_Task statement_. Word for word, repeat the entries, minus the pictures.

(Data entries)
☆ ☆ ☆ ☆ ☆ ☆ ☆
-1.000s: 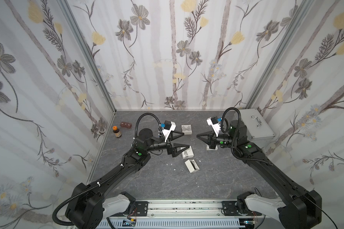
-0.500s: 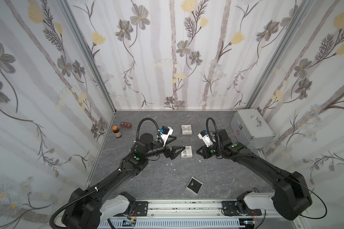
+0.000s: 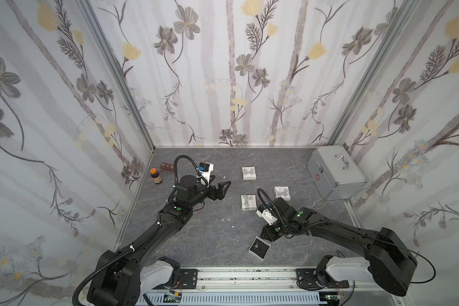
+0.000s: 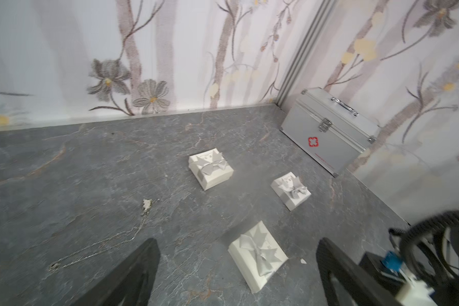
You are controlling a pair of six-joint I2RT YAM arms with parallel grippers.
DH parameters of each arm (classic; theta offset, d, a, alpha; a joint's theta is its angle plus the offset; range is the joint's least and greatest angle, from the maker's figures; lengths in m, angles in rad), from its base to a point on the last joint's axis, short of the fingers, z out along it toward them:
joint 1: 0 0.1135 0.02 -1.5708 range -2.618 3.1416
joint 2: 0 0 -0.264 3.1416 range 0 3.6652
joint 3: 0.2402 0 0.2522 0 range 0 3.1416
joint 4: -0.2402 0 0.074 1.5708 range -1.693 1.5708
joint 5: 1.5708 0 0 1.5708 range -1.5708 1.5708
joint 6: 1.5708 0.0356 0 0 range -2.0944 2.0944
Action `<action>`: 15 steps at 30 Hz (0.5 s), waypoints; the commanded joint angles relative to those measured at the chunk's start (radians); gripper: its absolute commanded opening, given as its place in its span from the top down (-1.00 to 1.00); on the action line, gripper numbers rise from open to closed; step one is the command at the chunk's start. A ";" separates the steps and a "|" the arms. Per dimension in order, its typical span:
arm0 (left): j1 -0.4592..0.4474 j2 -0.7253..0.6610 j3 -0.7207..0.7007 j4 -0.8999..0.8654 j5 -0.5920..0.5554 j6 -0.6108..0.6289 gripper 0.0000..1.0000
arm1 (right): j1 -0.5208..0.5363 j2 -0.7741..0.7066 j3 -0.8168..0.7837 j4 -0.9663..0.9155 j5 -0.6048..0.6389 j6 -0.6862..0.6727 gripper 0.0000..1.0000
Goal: Take the necklace out of the lift-off lid jewelry box
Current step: Move the jewelry box to the center of the board.
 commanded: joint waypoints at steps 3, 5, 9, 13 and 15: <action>0.032 -0.001 -0.006 0.057 -0.004 -0.049 -0.87 | 0.052 0.054 -0.009 0.063 0.068 0.059 0.58; 0.037 -0.013 -0.012 0.053 -0.002 -0.046 -0.87 | 0.063 0.085 -0.001 0.065 0.087 0.061 0.60; 0.042 -0.041 -0.030 0.050 -0.007 -0.044 -0.87 | 0.069 0.127 0.025 0.058 0.130 0.070 0.72; 0.043 -0.055 -0.047 0.049 -0.013 -0.043 -0.87 | 0.065 0.123 0.049 0.055 0.168 0.078 0.90; 0.043 -0.059 -0.050 0.046 -0.014 -0.039 -0.86 | 0.049 0.131 0.076 0.049 0.206 0.086 1.00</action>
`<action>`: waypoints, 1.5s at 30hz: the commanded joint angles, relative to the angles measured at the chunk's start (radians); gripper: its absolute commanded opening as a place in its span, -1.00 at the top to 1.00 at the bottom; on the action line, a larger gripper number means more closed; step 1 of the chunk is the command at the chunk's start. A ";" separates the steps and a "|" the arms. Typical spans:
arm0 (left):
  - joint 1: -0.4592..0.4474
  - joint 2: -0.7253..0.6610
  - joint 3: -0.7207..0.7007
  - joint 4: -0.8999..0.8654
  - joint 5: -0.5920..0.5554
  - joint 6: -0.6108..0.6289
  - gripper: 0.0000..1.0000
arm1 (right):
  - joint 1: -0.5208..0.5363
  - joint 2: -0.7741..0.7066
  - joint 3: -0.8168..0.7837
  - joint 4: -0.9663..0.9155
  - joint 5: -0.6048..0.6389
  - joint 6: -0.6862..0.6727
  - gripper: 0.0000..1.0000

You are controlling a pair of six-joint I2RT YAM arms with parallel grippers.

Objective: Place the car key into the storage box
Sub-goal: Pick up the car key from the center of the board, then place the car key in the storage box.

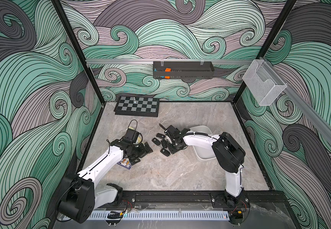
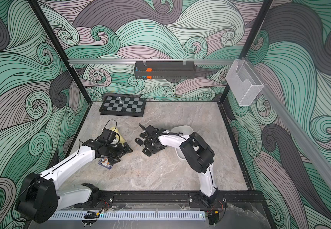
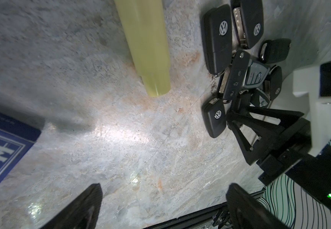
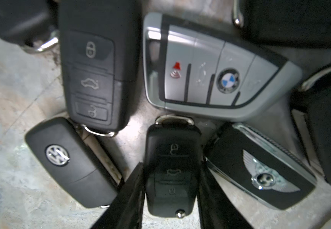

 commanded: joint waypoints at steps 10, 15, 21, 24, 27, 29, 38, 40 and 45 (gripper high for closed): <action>-0.005 0.006 0.037 -0.036 -0.003 0.039 -0.97 | 0.009 -0.105 -0.044 -0.030 -0.031 0.000 0.50; -0.005 0.092 0.113 -0.030 0.018 0.070 -0.97 | 0.009 -0.231 -0.101 -0.031 -0.028 0.024 0.50; -0.005 0.209 0.223 -0.025 0.061 0.098 -0.97 | -0.009 -0.385 -0.184 -0.037 0.022 0.023 0.50; -0.007 0.257 0.257 -0.023 0.076 0.114 -0.97 | -0.039 -0.449 -0.214 -0.049 0.046 0.025 0.50; -0.006 0.287 0.278 -0.026 0.079 0.127 -0.97 | -0.082 -0.497 -0.231 -0.057 0.080 0.024 0.50; -0.006 0.302 0.287 -0.028 0.085 0.133 -0.97 | -0.123 -0.515 -0.237 -0.061 0.086 0.020 0.50; -0.007 0.311 0.276 -0.033 0.084 0.152 -0.97 | -0.340 -0.465 -0.211 -0.062 0.089 -0.040 0.50; -0.006 0.306 0.270 -0.032 0.077 0.153 -0.97 | -0.376 -0.432 -0.199 -0.061 0.096 -0.054 0.50; -0.007 0.297 0.256 -0.041 0.065 0.159 -0.97 | -0.457 -0.343 -0.168 -0.060 0.095 -0.064 0.50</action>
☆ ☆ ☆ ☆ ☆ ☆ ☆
_Solution_.
-1.000s: 
-0.500s: 
+0.000s: 
+0.000s: 
You are controlling a pair of six-joint I2RT YAM arms with parallel grippers.
DH parameters of each arm (classic; theta offset, d, a, alpha; a joint's theta is its angle plus the offset; range is the joint's least and greatest angle, from the maker's figures; lengths in m, angles in rad), from its base to a point on the last joint's axis, short of the fingers, z out along it toward them:
joint 1: 0 0.1135 0.02 -1.5708 range -2.618 3.1416
joint 2: 0 0 -0.264 3.1416 range 0 3.6652
joint 3: 0.2402 0 0.2522 0 range 0 3.1416
joint 4: -0.2402 0 0.074 1.5708 range -1.693 1.5708
joint 5: 1.5708 0 0 1.5708 range -1.5708 1.5708
joint 6: 1.5708 0.0356 0 0 range -2.0944 2.0944
Action `<action>`: 15 steps at 30 Hz (0.5 s), waypoints; the commanded joint angles relative to those measured at the chunk's start (radians); gripper: its absolute commanded opening, given as its place in its span from the top down (-1.00 to 1.00); on the action line, gripper numbers rise from open to closed; step one is the command at the chunk's start. A ";" separates the steps and a "|" the arms. Per dimension in order, its typical span:
arm0 (left): j1 -0.4592..0.4474 j2 -0.7253..0.6610 j3 -0.7207..0.7007 j4 -0.8999..0.8654 j5 -0.5920..0.5554 j6 -0.6108..0.6289 gripper 0.0000..1.0000
arm1 (right): j1 -0.5208..0.5363 j2 -0.7741..0.7066 j3 -0.8168..0.7837 j4 -0.9663..0.9155 j5 -0.6048..0.6389 j6 -0.6862..0.6727 gripper 0.0000..1.0000
Goal: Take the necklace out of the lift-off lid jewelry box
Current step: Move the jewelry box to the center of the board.
 commanded: joint waypoints at steps 3, 5, 9, 13 and 15: <action>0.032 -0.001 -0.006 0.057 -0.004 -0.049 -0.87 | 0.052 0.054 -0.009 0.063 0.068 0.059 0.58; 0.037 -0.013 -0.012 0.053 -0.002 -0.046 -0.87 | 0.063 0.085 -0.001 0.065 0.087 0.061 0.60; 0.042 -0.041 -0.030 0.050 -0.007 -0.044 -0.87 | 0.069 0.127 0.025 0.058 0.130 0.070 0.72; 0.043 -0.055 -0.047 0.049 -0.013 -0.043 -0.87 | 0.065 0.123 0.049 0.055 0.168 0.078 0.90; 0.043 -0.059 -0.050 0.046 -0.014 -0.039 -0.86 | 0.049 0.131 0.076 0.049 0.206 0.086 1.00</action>
`<action>`: waypoints, 1.5s at 30hz: the commanded joint angles, relative to the angles measured at the chunk's start (radians); gripper: its absolute commanded opening as a place in its span, -1.00 at the top to 1.00 at the bottom; on the action line, a larger gripper number means more closed; step 1 of the chunk is the command at the chunk's start. A ";" separates the steps and a "|" the arms. Typical spans:
arm0 (left):
  - joint 1: -0.4592..0.4474
  - joint 2: -0.7253..0.6610
  - joint 3: -0.7207..0.7007
  - joint 4: -0.8999..0.8654
  - joint 5: -0.5920..0.5554
  - joint 6: -0.6108..0.6289
  - gripper: 0.0000..1.0000
arm1 (right):
  - joint 1: -0.5208..0.5363
  - joint 2: -0.7741..0.7066
  - joint 3: -0.8168..0.7837
  - joint 4: -0.9663..0.9155
  - joint 5: -0.6048..0.6389
  - joint 6: -0.6862..0.6727
  - gripper: 0.0000..1.0000

You are controlling a pair of six-joint I2RT YAM arms with parallel grippers.

Objective: Place the car key into the storage box
Sub-goal: Pick up the car key from the center of the board, then place the car key in the storage box.


 commanded: joint waypoints at steps 10, 15, 21, 24, 27, 29, 38, 40 and 45 (gripper high for closed): <action>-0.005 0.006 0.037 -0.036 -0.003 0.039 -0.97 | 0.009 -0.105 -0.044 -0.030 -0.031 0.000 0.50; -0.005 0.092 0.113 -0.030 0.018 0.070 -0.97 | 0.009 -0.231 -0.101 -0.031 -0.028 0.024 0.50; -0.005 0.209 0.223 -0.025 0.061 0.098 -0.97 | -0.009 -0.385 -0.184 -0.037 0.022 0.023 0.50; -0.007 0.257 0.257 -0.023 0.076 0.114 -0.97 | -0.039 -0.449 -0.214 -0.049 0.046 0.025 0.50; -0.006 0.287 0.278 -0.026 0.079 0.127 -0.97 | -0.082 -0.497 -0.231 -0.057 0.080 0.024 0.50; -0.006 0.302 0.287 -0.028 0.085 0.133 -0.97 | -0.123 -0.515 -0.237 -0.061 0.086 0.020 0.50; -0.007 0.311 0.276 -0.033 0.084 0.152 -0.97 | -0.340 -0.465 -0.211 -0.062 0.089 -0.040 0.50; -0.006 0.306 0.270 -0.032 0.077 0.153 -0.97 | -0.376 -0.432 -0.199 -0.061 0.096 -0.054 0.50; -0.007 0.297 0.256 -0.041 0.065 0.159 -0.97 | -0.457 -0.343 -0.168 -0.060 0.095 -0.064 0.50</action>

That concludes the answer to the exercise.